2005-10-11, 21:39	#7
Joe O Aug 2002 3×5²×7 Posts	Never mind Dr Silverman. I just realized that you were using Euler's Totient function phi(n) which is defined as the number of positive integers that are relatively prime to n (i.e., do not contain any factor in common withn) , where 1 is counted as being relatively prime to all numbers. For this function phi phi(p) = p-1 for all prime p and yes by Fermat's Little Theorem 2^(p-1)==1 mod p for prime p, so your statement holds. Note that the order of 2 that I mentioned, is defined as the least n such that 2^n == 1 mod p.
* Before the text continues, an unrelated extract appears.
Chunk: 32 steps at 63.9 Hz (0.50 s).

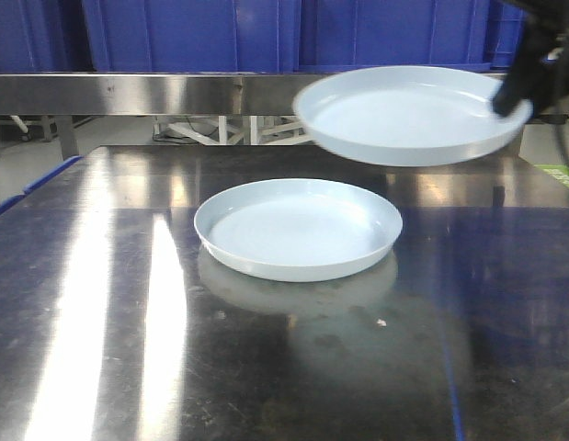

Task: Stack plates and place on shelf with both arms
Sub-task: 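Lower the held plate onto the center plate and open the right gripper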

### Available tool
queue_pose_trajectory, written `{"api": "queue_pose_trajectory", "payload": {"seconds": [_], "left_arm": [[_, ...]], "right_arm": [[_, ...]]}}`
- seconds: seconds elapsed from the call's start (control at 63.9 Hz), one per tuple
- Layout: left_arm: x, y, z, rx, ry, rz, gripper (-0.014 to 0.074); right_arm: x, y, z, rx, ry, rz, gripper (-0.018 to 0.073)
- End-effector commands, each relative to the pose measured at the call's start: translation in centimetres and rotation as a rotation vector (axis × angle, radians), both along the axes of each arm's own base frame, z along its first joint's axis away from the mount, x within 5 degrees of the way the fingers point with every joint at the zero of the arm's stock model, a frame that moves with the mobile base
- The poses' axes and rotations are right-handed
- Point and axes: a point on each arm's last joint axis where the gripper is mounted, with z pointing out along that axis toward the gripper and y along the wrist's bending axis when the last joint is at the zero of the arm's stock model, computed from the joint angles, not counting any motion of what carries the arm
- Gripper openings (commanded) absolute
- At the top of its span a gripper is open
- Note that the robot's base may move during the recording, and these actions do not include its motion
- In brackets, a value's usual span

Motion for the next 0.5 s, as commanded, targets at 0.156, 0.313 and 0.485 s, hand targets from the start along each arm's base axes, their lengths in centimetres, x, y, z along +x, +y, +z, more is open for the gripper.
{"api": "queue_pose_trajectory", "payload": {"seconds": [0.156, 0.313, 0.485], "left_arm": [[0.0, 0.1, 1.8, -0.033, -0.112, 0.012, 0.0083], [0.0, 0.1, 1.8, -0.033, -0.112, 0.012, 0.0083], [0.0, 0.1, 1.8, -0.033, -0.112, 0.012, 0.0083]], "right_arm": [[1.4, 6.0, -0.9, 0.049, -0.069, 0.088, 0.005], [2.1, 7.5, -3.1, 0.04, -0.025, 0.115, 0.0051], [2.5, 7.7, -4.6, 0.033, 0.007, 0.117, 0.0115]]}}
It can be shown that the order of 2 is a factor of p-1....

2005-10-12, 04:03	#11
philmoore "Phil" Sep 2002 Tracktown, U.S.A. 2⁵×5×7 Posts	pi(N) is usually defined as the number of primes less than or equal to N, phi(N) is not the standard notation. Note that our postings occurred at almost the same time. I hadn't overlooked your posting, it just hadn't shown up yet.